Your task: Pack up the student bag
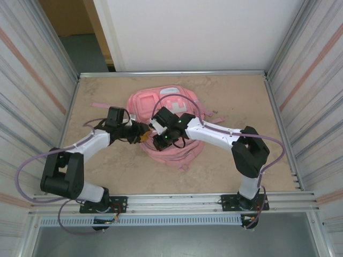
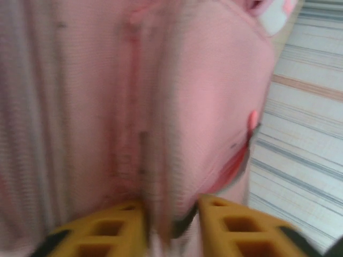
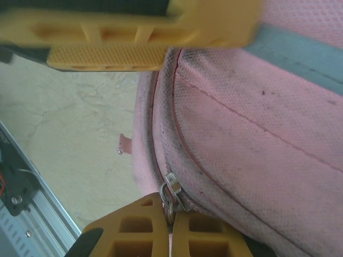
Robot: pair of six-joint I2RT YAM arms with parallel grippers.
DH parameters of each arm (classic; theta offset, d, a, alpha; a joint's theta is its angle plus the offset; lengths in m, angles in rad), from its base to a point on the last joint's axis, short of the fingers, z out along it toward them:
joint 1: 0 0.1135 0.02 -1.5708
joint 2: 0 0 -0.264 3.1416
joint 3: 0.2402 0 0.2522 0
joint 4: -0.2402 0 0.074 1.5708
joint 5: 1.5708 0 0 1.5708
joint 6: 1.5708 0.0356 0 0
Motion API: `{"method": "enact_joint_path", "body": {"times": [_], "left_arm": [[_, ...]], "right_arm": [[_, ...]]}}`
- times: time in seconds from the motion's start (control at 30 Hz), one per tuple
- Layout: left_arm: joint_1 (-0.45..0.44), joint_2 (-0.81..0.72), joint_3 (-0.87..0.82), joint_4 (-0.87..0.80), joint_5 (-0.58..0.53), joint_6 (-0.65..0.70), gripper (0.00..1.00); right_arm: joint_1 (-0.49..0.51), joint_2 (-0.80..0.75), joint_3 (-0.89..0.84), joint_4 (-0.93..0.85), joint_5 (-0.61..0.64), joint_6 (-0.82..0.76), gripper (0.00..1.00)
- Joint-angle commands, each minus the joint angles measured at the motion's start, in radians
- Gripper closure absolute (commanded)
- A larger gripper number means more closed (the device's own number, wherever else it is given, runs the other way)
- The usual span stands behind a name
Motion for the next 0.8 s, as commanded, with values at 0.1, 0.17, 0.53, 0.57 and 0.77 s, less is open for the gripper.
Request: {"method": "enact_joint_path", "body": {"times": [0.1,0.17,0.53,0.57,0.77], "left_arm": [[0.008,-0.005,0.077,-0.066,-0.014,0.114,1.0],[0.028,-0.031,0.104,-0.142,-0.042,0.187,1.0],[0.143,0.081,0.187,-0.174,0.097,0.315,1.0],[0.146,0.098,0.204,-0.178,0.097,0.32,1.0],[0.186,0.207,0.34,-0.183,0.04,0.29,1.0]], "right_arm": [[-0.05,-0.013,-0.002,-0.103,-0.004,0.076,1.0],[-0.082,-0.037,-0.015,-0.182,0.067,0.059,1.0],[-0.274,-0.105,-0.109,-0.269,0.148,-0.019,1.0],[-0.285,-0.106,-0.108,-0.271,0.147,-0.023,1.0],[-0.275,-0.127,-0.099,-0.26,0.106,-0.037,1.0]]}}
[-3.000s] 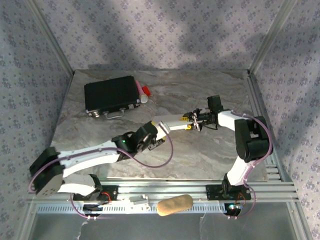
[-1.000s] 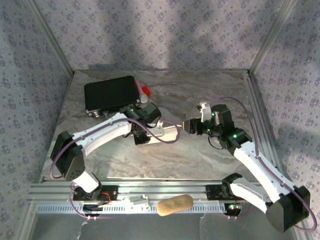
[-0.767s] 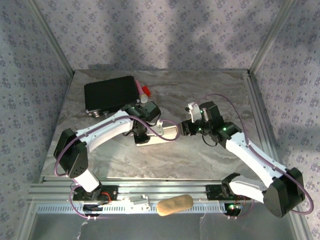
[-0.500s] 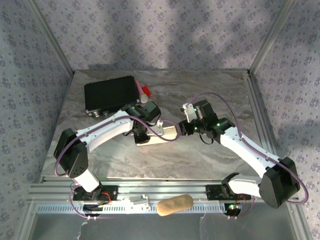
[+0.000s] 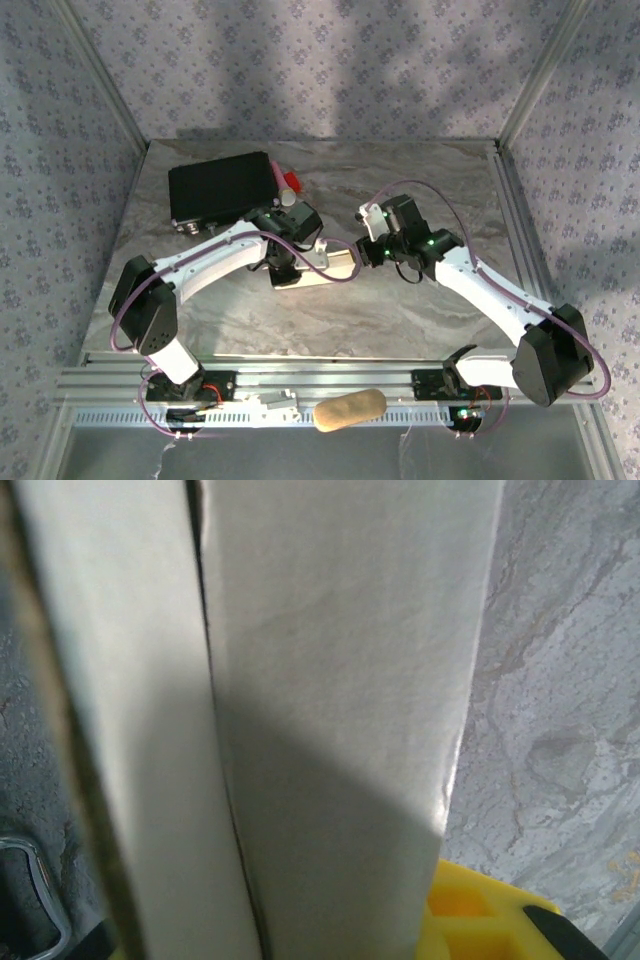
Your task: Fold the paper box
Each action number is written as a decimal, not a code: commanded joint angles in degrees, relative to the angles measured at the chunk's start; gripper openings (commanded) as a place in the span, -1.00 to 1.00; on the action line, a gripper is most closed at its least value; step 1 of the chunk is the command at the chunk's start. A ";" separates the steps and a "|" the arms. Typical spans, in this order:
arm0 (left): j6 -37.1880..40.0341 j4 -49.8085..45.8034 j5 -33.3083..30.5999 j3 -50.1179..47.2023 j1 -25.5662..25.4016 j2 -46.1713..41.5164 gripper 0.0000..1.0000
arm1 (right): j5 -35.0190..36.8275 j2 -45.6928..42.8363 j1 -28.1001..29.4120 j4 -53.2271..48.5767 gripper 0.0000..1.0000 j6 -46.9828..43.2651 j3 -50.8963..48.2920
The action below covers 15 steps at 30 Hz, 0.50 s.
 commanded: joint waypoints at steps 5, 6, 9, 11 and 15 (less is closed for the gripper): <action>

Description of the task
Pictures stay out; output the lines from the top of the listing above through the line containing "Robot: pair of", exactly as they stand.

Completed exercise
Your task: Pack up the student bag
Robot: pair of six-joint I2RT YAM arms with parallel grippers.

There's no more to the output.